[WHAT YOU ARE ASKED TO DO]: The listing is to be reproduced in full, with no character altered.
- Opening Delimiter -
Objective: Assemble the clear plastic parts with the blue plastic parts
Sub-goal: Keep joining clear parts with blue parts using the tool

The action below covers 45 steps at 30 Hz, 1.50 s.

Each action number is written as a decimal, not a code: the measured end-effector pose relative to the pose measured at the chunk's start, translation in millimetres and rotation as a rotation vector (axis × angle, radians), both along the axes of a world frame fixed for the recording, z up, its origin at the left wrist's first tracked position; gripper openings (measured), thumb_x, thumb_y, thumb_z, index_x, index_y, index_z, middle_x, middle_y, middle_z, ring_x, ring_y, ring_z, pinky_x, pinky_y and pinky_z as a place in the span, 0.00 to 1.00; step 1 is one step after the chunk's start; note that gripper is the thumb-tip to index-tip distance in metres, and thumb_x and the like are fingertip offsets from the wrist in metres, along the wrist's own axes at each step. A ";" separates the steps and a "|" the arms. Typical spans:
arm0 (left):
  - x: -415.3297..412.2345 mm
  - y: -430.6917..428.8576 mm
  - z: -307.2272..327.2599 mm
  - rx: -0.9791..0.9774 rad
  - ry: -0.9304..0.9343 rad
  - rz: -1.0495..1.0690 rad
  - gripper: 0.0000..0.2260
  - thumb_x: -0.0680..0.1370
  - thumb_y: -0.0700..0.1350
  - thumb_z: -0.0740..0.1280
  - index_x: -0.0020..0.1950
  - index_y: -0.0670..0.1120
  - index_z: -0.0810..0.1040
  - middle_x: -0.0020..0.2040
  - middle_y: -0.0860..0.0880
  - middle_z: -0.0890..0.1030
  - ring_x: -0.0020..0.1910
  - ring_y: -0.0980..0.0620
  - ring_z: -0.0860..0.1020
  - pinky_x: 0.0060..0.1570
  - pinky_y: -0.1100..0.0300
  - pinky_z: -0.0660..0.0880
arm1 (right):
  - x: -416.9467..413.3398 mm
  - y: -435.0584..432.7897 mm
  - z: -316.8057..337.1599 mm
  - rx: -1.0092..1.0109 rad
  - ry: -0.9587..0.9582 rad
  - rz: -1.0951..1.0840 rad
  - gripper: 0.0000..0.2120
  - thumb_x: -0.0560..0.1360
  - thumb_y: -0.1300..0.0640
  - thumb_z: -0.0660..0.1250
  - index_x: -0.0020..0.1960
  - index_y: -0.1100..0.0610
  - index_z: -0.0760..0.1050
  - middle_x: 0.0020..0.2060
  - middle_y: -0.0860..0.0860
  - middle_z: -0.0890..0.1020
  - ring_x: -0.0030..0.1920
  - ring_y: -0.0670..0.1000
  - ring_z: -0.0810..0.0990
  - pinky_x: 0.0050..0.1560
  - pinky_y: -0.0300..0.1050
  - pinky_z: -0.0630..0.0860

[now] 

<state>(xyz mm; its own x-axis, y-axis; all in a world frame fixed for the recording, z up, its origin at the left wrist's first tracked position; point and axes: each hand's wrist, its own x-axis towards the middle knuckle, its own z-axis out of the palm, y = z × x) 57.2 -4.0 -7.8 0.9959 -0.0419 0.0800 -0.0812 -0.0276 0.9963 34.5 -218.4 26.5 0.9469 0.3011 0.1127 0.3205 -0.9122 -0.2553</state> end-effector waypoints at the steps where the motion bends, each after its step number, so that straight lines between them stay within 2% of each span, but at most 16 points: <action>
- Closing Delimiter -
[TASK RESPONSE]:
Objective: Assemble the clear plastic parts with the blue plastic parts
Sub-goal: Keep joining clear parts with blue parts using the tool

The action below covers 45 steps at 30 Hz, 1.50 s.

Each action number is written as a decimal, not a code: the measured end-effector pose relative to the pose measured at the chunk's start, translation in millimetres and rotation as a rotation vector (axis × angle, radians), both along the axes of a world frame fixed for the recording, z up, its origin at the left wrist's first tracked position; gripper openings (measured), thumb_x, thumb_y, thumb_z, index_x, index_y, index_z, middle_x, middle_y, middle_z, ring_x, ring_y, ring_z, pinky_x, pinky_y and pinky_z as a place in the span, 0.00 to 1.00; step 1 is one step after the chunk's start; note that gripper is the thumb-tip to index-tip distance in metres, and thumb_x and the like are fingertip offsets from the wrist in metres, along the wrist's own axes at each step. A ";" separates the steps and a "|" the arms. Typical spans:
arm0 (left):
  - x: -415.3297..412.2345 mm
  - y: -430.6917..428.8576 mm
  - z: -307.2272..327.2599 mm
  - rx: -0.9791..0.9774 rad
  - ry: -0.9304..0.9343 rad
  - rz: -1.0495..1.0690 rad
  - gripper: 0.0000..0.2260
  - thumb_x: -0.0680..0.1370
  - thumb_y: -0.0700..0.1350
  - thumb_z: -0.0740..0.1280
  - index_x: -0.0020..0.1950
  - index_y: -0.0670..0.1120
  - index_z: -0.0810..0.1040
  - middle_x: -0.0020..0.2040
  - middle_y: -0.0860..0.0880
  - middle_z: -0.0890..0.1030
  - ring_x: -0.0020..0.1910
  - ring_y: -0.0980..0.0620
  - ring_z: -0.0860..0.1020
  - pinky_x: 0.0060..0.1570
  - pinky_y: -0.1100..0.0300
  - pinky_z: -0.0660..0.0880
arm1 (right):
  - x: -416.9467..413.3398 mm
  - y: -435.0584..432.7897 mm
  - z: -316.8057..337.1599 mm
  - rx: -1.0092..1.0109 rad
  - ry: -0.9587..0.9582 rad
  - rz: -1.0951..1.0840 rad
  - gripper: 0.0000..0.2120
  - thumb_x: -0.0560..0.1360
  - thumb_y: -0.1300..0.0640
  - thumb_z: -0.0660..0.1250
  - index_x: -0.0020..0.1960
  - index_y: -0.1100..0.0610
  - index_z: -0.0760..0.1050
  - middle_x: 0.0020..0.2060
  - middle_y: -0.0860..0.0860
  - middle_z: -0.0890..0.1020
  - ring_x: -0.0030..0.1920
  - ring_y: -0.0670..0.1000
  - ring_z: -0.0810..0.0990
  - pinky_x: 0.0050..0.1560
  - pinky_y: -0.0300..0.1050
  - pinky_z: -0.0630..0.0860

[now] 

<state>(xyz mm; its own x-axis, y-axis; all in a world frame fixed for the recording, z up, its origin at the left wrist's first tracked position; point and axes: each hand's wrist, its own x-axis towards the middle knuckle, its own z-axis out of the palm, y = z × x) 57.2 -4.0 -7.8 0.9959 -0.0419 0.0800 -0.0812 -0.0276 0.9963 34.5 -218.4 26.5 0.9469 0.3011 0.1127 0.3205 -0.9122 -0.2553</state> end-effector waypoints at the steps where the motion bends, each after its step number, so that straight lines between them stay within 2% of each span, but at most 16 points: <action>

This output contains the full answer.